===== DATASET EXCERPT =====

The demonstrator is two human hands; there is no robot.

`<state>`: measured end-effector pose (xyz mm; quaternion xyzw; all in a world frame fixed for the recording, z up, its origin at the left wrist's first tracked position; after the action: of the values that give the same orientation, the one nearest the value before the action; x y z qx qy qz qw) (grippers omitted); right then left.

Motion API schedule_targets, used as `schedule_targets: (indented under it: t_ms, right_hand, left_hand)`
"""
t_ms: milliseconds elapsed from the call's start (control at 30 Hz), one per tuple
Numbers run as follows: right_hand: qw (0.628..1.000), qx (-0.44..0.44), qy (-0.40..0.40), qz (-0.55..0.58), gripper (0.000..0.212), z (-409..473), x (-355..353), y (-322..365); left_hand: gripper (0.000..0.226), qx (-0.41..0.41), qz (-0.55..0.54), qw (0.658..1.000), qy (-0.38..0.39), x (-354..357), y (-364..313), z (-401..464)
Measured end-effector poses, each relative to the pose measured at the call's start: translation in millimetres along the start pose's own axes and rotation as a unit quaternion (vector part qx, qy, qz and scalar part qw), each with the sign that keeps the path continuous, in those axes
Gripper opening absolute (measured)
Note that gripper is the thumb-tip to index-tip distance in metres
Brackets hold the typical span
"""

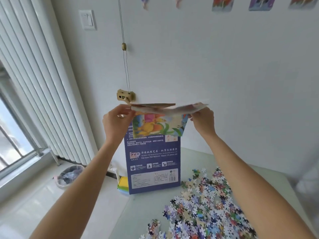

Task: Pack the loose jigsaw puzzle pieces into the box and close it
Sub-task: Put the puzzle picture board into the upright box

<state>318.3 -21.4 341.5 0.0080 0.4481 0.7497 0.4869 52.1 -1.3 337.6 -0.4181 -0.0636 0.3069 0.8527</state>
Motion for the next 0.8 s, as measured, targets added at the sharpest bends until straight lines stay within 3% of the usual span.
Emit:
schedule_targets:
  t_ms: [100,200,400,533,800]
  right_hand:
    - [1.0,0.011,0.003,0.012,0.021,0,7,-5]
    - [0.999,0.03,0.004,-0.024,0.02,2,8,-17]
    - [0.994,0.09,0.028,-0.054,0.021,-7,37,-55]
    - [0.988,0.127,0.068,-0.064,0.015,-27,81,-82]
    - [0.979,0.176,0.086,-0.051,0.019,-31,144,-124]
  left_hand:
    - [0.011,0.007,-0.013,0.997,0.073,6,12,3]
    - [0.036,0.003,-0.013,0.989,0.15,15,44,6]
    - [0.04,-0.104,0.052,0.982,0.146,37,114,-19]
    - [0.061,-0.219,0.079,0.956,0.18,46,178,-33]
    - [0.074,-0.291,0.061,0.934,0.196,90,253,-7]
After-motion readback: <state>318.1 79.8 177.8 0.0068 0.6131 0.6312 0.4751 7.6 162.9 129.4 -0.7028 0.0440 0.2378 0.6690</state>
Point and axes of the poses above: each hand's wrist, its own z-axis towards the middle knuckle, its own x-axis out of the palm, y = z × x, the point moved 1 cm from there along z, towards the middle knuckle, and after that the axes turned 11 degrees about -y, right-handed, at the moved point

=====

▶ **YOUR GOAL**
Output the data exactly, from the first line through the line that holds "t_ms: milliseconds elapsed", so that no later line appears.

▶ **RESPONSE BELOW**
The demonstrator is two human hands; there is no robot.

`<state>`: measured end-effector pose (xyz mm; quaternion xyzw; all in a world frame fixed for the recording, z up, its origin at the left wrist's first tracked position; after the action: of the values that give the same orientation, the one nearest the value before the action; x y z qx qy qz qw) (grippers omitted); right then left.

Motion API schedule_targets, used as `schedule_targets: (indented under it: t_ms, right_hand, left_hand)`
"""
t_ms: milliseconds elapsed from the call's start (control at 30 Hz), one per tuple

No part of the exercise is left unanswered.